Chalk aveva l’abitudine di trascorrere parecchio tempo nelle zone più basse dello spazio. Era il modo migliore e più elegante per sfuggire alla gravità. Il suo pilota, forse, era scombussolato, poiché Chalk, lassù, non consentiva l’uso dei gravitroni inversi e nemmeno di una forza centrifuga, per dare l’illusione del peso. Ma il suo pilota era ben pagato e poteva sopportare tali disagi, se così si potevano chiamare.

L’assenza di peso non era nemmeno lontanamente un disagio, per Chalk. Pur conservando la propria massa, la propria stupenda massa da brontosauro, non subiva alcuno degli inconvenienti relativi.
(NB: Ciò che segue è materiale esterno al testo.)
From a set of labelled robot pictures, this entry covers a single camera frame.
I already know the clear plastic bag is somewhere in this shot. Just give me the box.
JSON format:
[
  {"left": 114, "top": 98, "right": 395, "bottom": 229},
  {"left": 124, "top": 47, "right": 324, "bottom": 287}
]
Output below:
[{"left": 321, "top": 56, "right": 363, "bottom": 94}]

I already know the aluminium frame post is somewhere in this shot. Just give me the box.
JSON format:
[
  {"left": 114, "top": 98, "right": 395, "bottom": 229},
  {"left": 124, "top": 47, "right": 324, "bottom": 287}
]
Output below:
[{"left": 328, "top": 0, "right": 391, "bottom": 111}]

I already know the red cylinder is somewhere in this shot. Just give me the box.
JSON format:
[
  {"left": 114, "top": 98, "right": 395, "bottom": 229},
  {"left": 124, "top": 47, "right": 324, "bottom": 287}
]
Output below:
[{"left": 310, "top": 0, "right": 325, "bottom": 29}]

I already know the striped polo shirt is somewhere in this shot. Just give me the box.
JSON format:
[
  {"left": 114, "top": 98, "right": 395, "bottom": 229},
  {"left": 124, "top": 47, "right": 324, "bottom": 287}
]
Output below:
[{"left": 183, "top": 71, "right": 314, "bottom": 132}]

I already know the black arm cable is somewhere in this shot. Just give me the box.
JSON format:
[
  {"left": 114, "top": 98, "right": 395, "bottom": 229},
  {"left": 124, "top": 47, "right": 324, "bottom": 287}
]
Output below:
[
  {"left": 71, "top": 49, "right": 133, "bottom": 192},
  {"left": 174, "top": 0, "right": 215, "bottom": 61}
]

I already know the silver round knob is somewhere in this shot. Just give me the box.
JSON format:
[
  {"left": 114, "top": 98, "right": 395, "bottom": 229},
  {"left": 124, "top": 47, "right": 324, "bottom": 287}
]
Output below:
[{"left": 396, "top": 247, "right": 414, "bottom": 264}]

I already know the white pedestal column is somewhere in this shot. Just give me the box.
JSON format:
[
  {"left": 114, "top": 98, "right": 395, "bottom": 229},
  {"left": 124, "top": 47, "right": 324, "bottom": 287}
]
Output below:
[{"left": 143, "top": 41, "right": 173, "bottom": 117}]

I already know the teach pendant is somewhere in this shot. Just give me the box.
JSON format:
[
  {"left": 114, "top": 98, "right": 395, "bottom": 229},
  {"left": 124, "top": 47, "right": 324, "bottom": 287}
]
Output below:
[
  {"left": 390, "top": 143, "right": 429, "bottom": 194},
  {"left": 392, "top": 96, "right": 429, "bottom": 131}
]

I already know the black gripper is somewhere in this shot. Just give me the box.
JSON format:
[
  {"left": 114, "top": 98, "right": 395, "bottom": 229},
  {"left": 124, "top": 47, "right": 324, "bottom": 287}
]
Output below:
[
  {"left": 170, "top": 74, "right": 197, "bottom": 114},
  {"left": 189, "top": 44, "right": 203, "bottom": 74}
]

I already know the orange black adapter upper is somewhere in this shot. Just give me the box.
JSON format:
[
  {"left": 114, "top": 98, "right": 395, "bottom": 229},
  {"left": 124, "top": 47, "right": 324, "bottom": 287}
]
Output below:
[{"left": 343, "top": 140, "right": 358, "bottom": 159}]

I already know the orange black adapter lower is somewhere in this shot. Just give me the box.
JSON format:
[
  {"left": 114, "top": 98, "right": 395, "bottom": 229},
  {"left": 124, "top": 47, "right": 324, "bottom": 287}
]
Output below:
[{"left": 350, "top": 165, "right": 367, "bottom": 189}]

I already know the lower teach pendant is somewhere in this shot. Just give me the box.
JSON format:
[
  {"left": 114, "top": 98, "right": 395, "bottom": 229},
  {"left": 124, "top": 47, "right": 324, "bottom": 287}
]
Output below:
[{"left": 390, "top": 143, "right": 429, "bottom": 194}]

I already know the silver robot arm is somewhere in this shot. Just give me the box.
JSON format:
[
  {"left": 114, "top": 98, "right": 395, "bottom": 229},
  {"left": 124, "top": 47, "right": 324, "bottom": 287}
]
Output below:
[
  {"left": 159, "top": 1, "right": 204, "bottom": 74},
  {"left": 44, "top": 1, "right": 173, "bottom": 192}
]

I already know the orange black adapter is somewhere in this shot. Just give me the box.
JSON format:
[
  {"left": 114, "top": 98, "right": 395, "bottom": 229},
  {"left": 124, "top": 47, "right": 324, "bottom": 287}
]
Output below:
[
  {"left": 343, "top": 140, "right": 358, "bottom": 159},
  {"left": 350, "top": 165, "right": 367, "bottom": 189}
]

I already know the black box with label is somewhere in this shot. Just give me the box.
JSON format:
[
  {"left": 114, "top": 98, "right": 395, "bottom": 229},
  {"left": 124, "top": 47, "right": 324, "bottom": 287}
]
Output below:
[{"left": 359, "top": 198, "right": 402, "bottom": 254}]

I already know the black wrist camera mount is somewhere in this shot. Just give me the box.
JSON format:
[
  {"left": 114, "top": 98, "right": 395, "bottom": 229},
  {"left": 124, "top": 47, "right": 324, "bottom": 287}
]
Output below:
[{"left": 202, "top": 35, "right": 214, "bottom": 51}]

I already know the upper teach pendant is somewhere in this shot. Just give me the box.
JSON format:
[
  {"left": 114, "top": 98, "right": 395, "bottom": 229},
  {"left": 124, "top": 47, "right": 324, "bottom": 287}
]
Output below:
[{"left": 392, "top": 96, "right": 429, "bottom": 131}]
— Questo — stava dicendo Burris alla ragazza — è uno dei pochi esempi in cui è lecito dire che si ha qualcosa per niente. Pensa: nella fase del lancio disperdiamo, attraverso i gravitroni, la gravità di accelerazione, così che le unità in eccesso vengono espulse e noi ci solleviamo senza disturbi. Per arrivare dove siamo, non dobbiamo fare sforzi, né pagare lo scotto di un peso supplementare, prima di ritrovarci senza peso. Quando atterriamo, trattiamo al medesimo modo il problema della decelerazione. Passiamo così dal peso normale all’assenza di gravità e viceversa senza mai provare l’appiattimento.

— Ma si può dire che è gratuito? — chiese Lona. — Voglio dire, l’impiego dei gravitroni deve costare molto. Tenuto conto della spesa, per la partenza, per l’arresto, per tutto, non è esatto che si sia avuto, in realtà, qualcosa per niente.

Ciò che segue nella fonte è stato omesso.